Glimmer is a look into the current development of design with Bruce Mau and his practice as the lens. It gives a brief history and discusses the continuing evolution of design using numerous examples as proof points. All the while it does, what I consider, a pretty good job translating the jargon and buzzwords of the design field into a more usable language.
The book itself is broken down into four sections, i.e., universal, business, social and personal. Each section focusing on two or three key aspects of design within the corresponding context. The first, Universal, section explains how design, as a field, evolved first into being, and then on to being a key facet of today’s daily life. Intermingled with the broad history are the definitions and explanations of some key design concepts such as jumping fences and making hope visible. This practice of calling out and re-iterating design concepts is a constant throughout the book and one of its most beneficial aspects, in my opinion.
The tools of design are not so esoteric that they are difficult to comprehend by non-designers. Rather, the challenge often is their intangibility, such as abductive reasoning or scaffolding. This is where the book excels. It provides great context and examples for the design concepts it presents.
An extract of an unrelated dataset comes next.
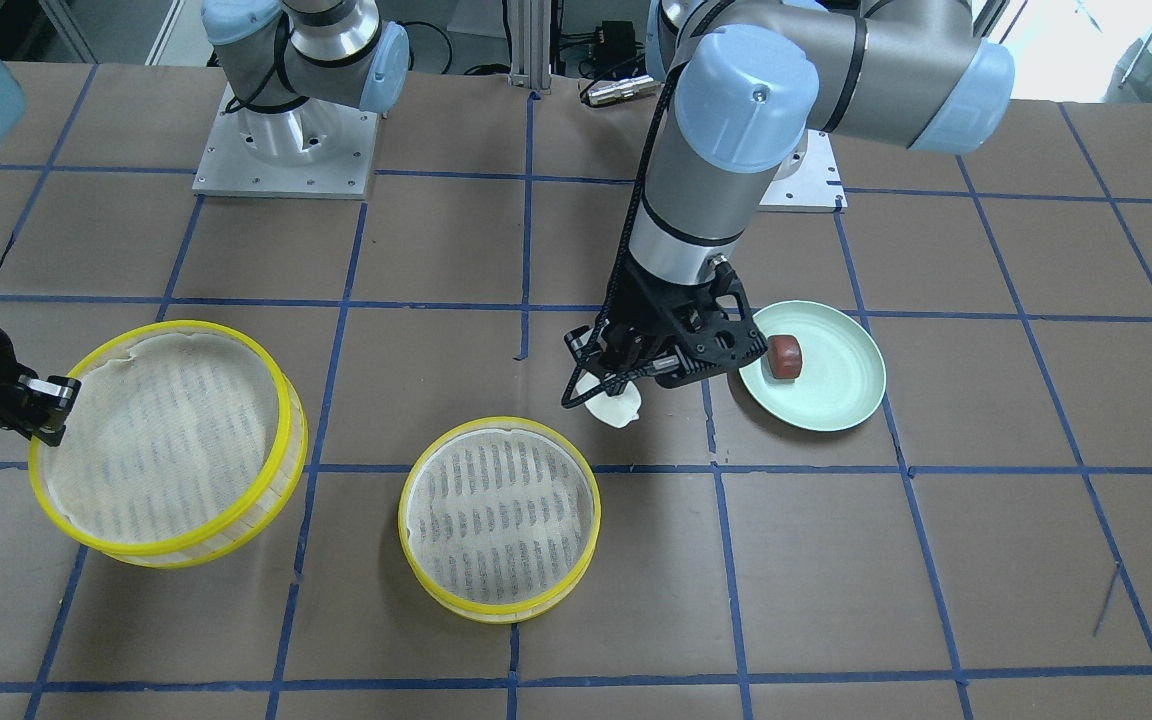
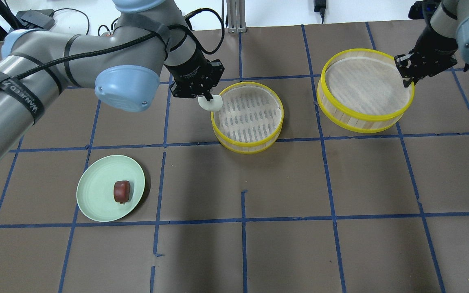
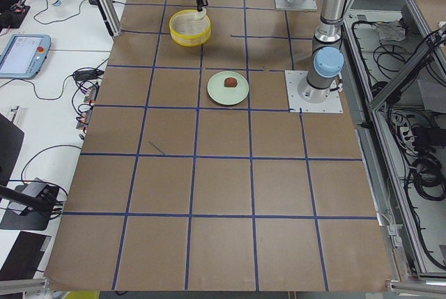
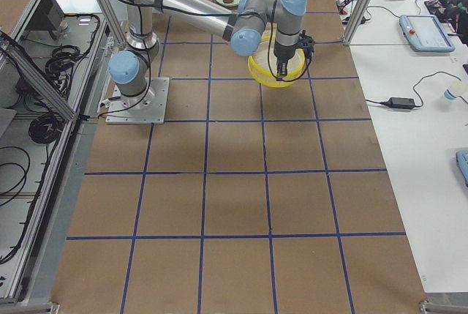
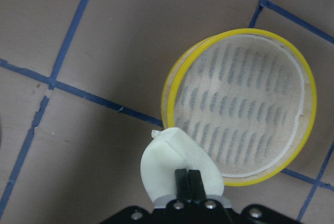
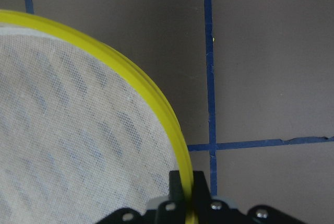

As the book continues the sections become more specific, though almost anything is more specific than “Universal.” Through this progression the books narrows its focus from the ideas of design, to the ideas of design within your life. This evolution implies a call to action. However it isn’t made completely clear that all of these tools can be used in any of the contexts. Thus, while I applaud his contextual focus for explanation, to truly be useful there should have been more emphasis on the potential to bring all of these tools to bear on ones life, no matter the context.
Clearly, this is an introductory book designers. For designers, because there isn’t enough hard data to do the heavy lifting of swaying someone into buying the benefits design has to offer. However, for those previously persuaded and already activated this book is a great gateway to be able to include design in ones life in an informed way.
As a designer myself, I really appreciated the outside-in perspective. I find that kind of perspective is necessary to keep my feet on the ground and remind me that reality is subjective and my understanding is but one means of interpreting it.
The book has a supporting partner site which provides additional information, resources and current news relating to it and design.